What this task involves:
Please retype the whole listing so that it matches the original exactly.

Extracted information:

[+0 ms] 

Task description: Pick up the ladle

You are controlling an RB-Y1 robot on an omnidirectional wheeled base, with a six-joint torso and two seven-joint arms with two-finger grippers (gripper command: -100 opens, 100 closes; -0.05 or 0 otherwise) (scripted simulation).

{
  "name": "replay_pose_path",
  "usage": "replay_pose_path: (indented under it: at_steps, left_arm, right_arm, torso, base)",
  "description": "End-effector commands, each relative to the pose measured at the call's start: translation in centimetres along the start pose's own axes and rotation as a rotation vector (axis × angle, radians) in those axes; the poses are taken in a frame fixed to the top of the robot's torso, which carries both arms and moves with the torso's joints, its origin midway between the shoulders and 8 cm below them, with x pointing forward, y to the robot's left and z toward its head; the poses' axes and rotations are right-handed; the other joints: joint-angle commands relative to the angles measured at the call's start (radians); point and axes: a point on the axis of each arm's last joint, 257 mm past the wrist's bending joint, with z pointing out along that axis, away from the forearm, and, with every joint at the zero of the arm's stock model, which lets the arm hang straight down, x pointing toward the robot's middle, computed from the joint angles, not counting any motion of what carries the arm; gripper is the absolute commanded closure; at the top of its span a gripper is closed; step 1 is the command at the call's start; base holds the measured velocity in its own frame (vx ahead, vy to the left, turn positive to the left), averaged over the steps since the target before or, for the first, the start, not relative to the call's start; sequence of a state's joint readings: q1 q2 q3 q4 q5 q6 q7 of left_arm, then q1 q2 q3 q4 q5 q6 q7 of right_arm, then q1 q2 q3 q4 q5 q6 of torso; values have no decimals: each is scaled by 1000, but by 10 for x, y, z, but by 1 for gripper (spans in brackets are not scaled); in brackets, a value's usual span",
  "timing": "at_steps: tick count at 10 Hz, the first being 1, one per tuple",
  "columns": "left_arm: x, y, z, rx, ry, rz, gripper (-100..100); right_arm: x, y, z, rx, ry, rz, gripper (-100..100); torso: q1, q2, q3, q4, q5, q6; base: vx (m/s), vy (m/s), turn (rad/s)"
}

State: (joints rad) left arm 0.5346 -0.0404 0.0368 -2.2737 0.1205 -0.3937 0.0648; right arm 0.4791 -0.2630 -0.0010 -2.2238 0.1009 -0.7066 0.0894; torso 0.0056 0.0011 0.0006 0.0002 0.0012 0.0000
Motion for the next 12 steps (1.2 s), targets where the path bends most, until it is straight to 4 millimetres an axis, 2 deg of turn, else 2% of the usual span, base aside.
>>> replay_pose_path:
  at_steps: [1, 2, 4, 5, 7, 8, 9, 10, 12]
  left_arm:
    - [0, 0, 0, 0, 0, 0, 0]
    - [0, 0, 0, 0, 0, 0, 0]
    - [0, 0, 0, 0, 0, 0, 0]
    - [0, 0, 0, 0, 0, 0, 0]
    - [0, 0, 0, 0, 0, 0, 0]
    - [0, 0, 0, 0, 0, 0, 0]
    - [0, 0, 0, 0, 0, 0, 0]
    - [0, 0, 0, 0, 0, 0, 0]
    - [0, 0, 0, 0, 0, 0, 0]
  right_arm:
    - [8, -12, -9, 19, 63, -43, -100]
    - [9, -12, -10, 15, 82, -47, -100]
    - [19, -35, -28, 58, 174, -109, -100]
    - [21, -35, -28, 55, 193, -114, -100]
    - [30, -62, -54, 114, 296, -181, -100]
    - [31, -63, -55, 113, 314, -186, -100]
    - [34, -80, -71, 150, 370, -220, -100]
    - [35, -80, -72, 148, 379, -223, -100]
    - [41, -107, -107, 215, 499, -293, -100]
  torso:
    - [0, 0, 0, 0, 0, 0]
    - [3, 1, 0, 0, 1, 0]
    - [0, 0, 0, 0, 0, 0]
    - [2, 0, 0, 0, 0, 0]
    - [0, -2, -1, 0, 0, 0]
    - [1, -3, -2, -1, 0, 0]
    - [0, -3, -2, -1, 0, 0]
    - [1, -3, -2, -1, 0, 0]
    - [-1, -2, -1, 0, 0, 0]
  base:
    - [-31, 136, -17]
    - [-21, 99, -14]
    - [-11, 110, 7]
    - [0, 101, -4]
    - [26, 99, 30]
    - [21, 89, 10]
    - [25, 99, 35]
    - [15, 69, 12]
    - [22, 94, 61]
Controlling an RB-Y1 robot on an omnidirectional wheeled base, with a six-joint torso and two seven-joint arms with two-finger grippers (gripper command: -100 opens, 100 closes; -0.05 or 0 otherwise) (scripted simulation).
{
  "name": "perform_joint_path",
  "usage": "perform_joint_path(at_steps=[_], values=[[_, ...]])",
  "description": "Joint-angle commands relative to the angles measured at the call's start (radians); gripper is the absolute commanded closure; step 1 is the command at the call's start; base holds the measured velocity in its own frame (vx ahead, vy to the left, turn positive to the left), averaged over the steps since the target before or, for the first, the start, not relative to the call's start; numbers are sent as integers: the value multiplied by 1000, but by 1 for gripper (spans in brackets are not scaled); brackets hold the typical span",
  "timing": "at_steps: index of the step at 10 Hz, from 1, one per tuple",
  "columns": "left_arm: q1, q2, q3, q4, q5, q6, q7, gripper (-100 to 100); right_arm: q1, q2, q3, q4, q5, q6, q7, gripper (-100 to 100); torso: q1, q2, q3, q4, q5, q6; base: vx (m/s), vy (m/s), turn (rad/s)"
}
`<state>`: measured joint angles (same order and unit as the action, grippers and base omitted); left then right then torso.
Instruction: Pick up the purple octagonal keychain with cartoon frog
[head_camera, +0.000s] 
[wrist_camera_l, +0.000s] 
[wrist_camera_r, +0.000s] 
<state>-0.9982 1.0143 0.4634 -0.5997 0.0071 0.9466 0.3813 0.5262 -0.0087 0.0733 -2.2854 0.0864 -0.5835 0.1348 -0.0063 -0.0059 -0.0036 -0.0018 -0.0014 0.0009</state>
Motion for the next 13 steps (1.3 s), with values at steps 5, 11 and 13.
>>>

Result for this task:
[+0 ms] 

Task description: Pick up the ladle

You are controlling an RB-Y1 robot on an omnidirectional wheeled base, with a six-joint torso and two seven-joint arms with two-finger grippers (gripper command: -100 opens, 100 closes; -0.05 or 0 otherwise) (scripted simulation).

{
  "name": "replay_pose_path",
  "usage": "replay_pose_path: (indented under it: at_steps, left_arm, right_arm, torso, base)",
  "description": "End-effector commands, each relative to the pose measured at the call's start: translation in centimetres along the start pose's own axes and rotation as a rotation vector (axis × angle, radians) in those axes; the poses are taken in a frame fixed to the top of the robot's torso, which carries both arms and moves with the torso's joints, its origin midway between the shoulders and 8 cm below them, with x pointing forward, y to the robot's left and z toward its head; the poses' axes and rotations are right-handed; the other joints: joint-angle commands relative to the angles measured at the call's start (radians); point and axes: a point on the axis of each arm's last joint, 257 mm past the wrist's bending joint, with z pointing out along that axis, away from the forearm, and, with every joint at the zero of the arm's stock model, which lets the arm hang straight down, x pointing toward the robot's middle, computed from the joint angles, not counting any motion of what carries the arm; gripper is the absolute commanded closure; at the top of its span a gripper is closed; step 1 is the command at the call's start; base holds the measured velocity in its own frame (vx ahead, vy to the left, turn positive to the left), averaged over the steps since the target before or, for the first, the start, not relative to the call's start; sequence of a state's joint readings: q1 q2 q3 q4 q5 q6 q7 of left_arm, then q1 q2 q3 q4 q5 q6 q7 of right_arm, then q1 q2 q3 q4 q5 q6 of torso; values have no decimals: each is scaled by 1000, but by 10 for x, y, z, but by 1 for gripper (spans in brackets are not scaled); in brackets, a value's usual span",
  "timing": "at_steps: tick count at 10 Hz, the first being 1, one per tuple",
  "columns": "left_arm: x, y, z, rx, ry, rz, gripper (-100..100); right_arm: x, y, z, rx, ry, rz, gripper (-100..100); torso: q1, q2, q3, q4, q5, q6; base: vx (m/s), vy (m/s), turn (rad/s)"
}

State: (joints rad) left arm 0.5346 -0.0404 0.0368 -2.2737 0.1205 -0.3937 0.0648; right arm 0.4791 -0.2630 -0.0010 -2.2238 0.1009 -0.7066 0.0894; torso 0.0056 0.0011 0.0006 0.0002 0.0012 0.0000
Motion for the next 12 steps (1.2 s), targets where the path bends most, until it is straight to 4 millimetres an axis, 2 deg of turn, else 2% of the usual span, base aside.
>>> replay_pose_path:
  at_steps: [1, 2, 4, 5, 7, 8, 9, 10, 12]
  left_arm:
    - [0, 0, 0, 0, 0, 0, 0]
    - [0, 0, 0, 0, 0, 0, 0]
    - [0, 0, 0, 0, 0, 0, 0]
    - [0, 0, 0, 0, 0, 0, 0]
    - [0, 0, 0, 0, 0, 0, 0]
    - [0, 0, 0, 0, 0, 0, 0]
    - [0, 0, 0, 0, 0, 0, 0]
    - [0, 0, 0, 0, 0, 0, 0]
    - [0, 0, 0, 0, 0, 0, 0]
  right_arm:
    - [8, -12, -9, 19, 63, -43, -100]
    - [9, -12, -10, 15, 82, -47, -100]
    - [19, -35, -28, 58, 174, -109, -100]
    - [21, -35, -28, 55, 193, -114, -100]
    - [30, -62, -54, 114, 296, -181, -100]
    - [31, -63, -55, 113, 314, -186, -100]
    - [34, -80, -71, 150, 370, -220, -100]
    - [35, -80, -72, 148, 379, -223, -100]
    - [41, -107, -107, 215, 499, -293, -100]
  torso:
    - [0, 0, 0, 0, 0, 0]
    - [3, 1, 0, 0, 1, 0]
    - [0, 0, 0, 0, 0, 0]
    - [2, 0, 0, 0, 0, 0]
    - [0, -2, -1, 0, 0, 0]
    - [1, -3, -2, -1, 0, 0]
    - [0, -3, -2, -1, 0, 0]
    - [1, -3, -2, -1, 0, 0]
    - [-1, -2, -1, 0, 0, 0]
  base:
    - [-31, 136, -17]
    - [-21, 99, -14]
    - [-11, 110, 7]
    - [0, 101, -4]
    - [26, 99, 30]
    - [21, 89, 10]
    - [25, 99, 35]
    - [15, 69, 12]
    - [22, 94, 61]
Controlling an RB-Y1 robot on an omnidirectional wheeled base, with a six-joint torso and two seven-joint arms with two-finger grippers (gripper command: -100 opens, 100 closes; -0.05 or 0 otherwise) (scripted simulation).
{
  "name": "perform_joint_path",
  "usage": "perform_joint_path(at_steps=[_], values=[[_, ...]])",
  "description": "Joint-angle commands relative to the angles measured at the call's start (radians); gripper is the absolute commanded closure; step 1 is the command at the call's start; base holds the measured velocity in its own frame (vx ahead, vy to the left, turn positive to the left), averaged over the steps since the target before or, for the first, the start, not relative to the call's start; numbers are sent as integers: the value multiplied by 1000, but by 1 for gripper (spans in brackets are not scaled); brackets hold the typical span",
  "timing": "at_steps: index of the step at 10 Hz, from 1, one per tuple",
  "columns": "left_arm: q1, q2, q3, q4, q5, q6, q7, gripper (-100 to 100); right_arm: q1, q2, q3, q4, q5, q6, q7, gripper (-100 to 100); torso: q1, q2, q3, q4, q5, q6; base: vx (m/s), vy (m/s), turn (rad/s)"
}
`<state>`: measured joint angles (same order and unit as the action, grippers and base omitted); left then right then torso.
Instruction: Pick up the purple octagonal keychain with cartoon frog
[head_camera, +0.000s] 
[wrist_camera_l, +0.000s] 
[wrist_camera_r, +0.000s] 
<state>-0.9982 1.0143 0.4634 -0.5997 0.0071 0.9466 0.3813 0.5262 -0.0087 0.0733 -2.2854 0.0864 -0.5835 0.1348 -0.0063 -0.0059 -0.0036 -0.0018 -0.0014 0.0009</state>
Motion for the next 13 steps (1.3 s), with values at steps 5, 11 and 13.
>>>

The work on this exercise has been finished.